What you will do: The whole listing that follows is to be restated word for word, images excluded.

Source material:
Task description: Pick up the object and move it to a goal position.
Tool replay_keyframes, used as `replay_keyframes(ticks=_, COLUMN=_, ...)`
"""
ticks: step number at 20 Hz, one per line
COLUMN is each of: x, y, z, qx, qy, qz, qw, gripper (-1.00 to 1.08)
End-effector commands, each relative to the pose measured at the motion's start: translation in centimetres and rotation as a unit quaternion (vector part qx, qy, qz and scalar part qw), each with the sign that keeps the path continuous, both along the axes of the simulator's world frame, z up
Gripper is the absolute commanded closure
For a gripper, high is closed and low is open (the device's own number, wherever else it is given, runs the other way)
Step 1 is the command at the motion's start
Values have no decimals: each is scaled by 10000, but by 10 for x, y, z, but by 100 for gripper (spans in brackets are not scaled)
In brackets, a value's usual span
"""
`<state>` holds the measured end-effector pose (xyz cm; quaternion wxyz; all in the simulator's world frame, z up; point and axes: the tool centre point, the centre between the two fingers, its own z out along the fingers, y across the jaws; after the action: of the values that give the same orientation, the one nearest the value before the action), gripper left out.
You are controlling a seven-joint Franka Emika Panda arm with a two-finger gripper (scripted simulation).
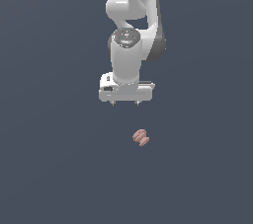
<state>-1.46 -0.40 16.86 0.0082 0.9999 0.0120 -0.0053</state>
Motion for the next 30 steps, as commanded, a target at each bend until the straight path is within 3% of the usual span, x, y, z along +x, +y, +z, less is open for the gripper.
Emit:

Response to this task:
Task description: Pick up the object and move it to a goal position.
Tool replay_keyframes, used as `replay_keyframes(ticks=_, COLUMN=_, ...)`
"""
ticks: step number at 20 Hz, one per line
COLUMN is each of: x, y, z, qx, qy, qz, qw, gripper (-1.00 to 1.08)
End-effector commands, each relative to the pose measured at the motion's start: translation in centimetres and rotation as a unit quaternion (vector part qx, qy, qz and scalar part qw), each with the sign that keeps the path continuous, both along the axes of the simulator's world frame, z up
Gripper is the absolute commanded closure
For a gripper, high is closed and low is open (the device's own number, wherever else it is given, runs the other way)
Step 1 is the command at the motion's start
Values have no decimals: each is scaled by 10000, but by 10 for x, y, z, but by 100 for gripper (spans in brackets are not scaled)
In brackets, a value's usual span
"""
`<state>` holds the measured end-effector pose (xyz cm; quaternion wxyz; all in the simulator's world frame, z up; point and axes: the tool centre point, the centre between the two fingers, its own z out along the fingers, y across the jaws; after the action: of the values that give the same orientation, the one nearest the value before the action), gripper left out.
You are controlling a seven-joint Franka Emika Panda arm with a two-finger gripper (scripted simulation).
<state>-1.46 -0.40 16.86 0.0082 0.9999 0.0120 -0.0053</state>
Motion for the next 30 steps, as commanded, a target at each bend until the straight path is within 3% of the usual span, x, y, z along +x, +y, +z, less is open for the gripper.
Emit:

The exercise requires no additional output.